Fußballfans können ja so rücksichtslos sein.

Die südafrikanischen etwa bliesen beim Confederations Cup so stark in ihre Vuvuzelas, dass Spaniens Teamspieler Xabi Alonso Ohrensausen bekam: Er habe sich kaum konzentrieren können.

Was in Südafrika abgeht, ist unangenehm, aber vergleichsweise harmlos. Ein Glück, dass Xabi Alonso selten in der Türkei spielen muss, wo tote Hühner als Glücksbringer auf Spielfelder geworfen werfen. Oder dass er nicht dem seltsamen (Wiener) Brauch ausgesetzt ist, gegnerische Spieler mit Bier zu duschen, ehe diese einen Eckball treten. Das nämlich muss nun wirklich nicht sein.
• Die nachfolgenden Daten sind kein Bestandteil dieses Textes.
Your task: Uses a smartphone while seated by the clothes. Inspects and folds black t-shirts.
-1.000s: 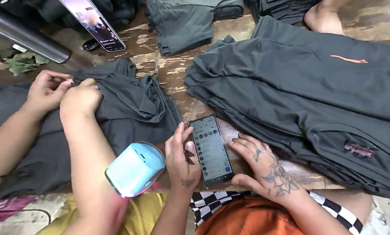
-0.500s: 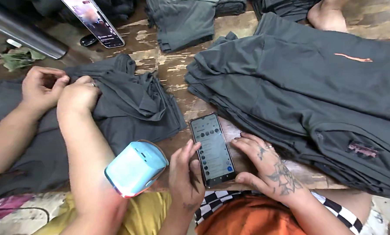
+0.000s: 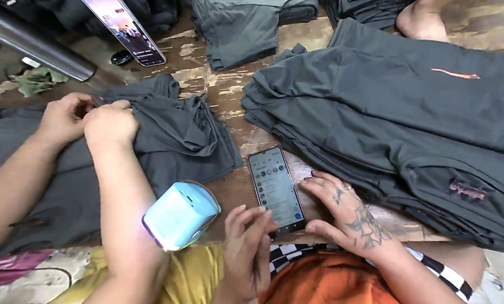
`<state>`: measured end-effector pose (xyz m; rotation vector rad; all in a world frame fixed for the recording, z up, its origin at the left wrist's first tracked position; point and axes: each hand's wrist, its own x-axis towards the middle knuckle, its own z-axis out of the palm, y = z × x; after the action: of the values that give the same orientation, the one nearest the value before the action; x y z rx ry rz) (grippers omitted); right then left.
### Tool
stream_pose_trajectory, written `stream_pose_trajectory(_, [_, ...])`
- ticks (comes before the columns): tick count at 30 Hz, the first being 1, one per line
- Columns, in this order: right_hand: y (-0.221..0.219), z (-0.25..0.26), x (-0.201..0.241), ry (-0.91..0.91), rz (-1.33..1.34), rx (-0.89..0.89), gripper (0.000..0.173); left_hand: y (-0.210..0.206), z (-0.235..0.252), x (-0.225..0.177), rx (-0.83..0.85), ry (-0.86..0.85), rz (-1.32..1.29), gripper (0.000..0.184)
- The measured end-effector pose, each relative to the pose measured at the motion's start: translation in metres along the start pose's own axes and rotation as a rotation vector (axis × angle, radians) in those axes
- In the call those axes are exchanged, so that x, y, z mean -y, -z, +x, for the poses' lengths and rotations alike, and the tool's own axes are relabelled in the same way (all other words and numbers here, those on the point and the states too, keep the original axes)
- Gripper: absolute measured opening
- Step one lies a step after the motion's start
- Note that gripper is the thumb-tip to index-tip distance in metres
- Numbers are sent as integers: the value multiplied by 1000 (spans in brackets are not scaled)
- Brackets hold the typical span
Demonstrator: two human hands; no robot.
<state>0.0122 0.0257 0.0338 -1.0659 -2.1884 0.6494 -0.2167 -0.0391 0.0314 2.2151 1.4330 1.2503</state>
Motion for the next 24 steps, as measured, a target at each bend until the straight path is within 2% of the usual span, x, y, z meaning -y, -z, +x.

Es stimmt schon: Die Vuvuzelas, diese armlangen Trompeten aus Plastik, erzeugen einen Krach, dass einem der Schädel brummen mag. Aber das tut er nach einem Rockkonzert möglicherweise auch. Alonso jedenfalls macht sich unfreiwillig zum Sprachrohr derer, die einen sterilen Fußball befürworten, bei dem wie im Golf oder Tennis nur ganz artig angefeuert werden darf. Ohne derbe Sprechchöre und Transparente. Noch lieber wäre es ihnen, alle würden brav vor dem Fernseher sitzen und die Werbebotschaften inhalieren. Doch darauf werden die Fans (hoffentlich) pfeifen. Ganz laut.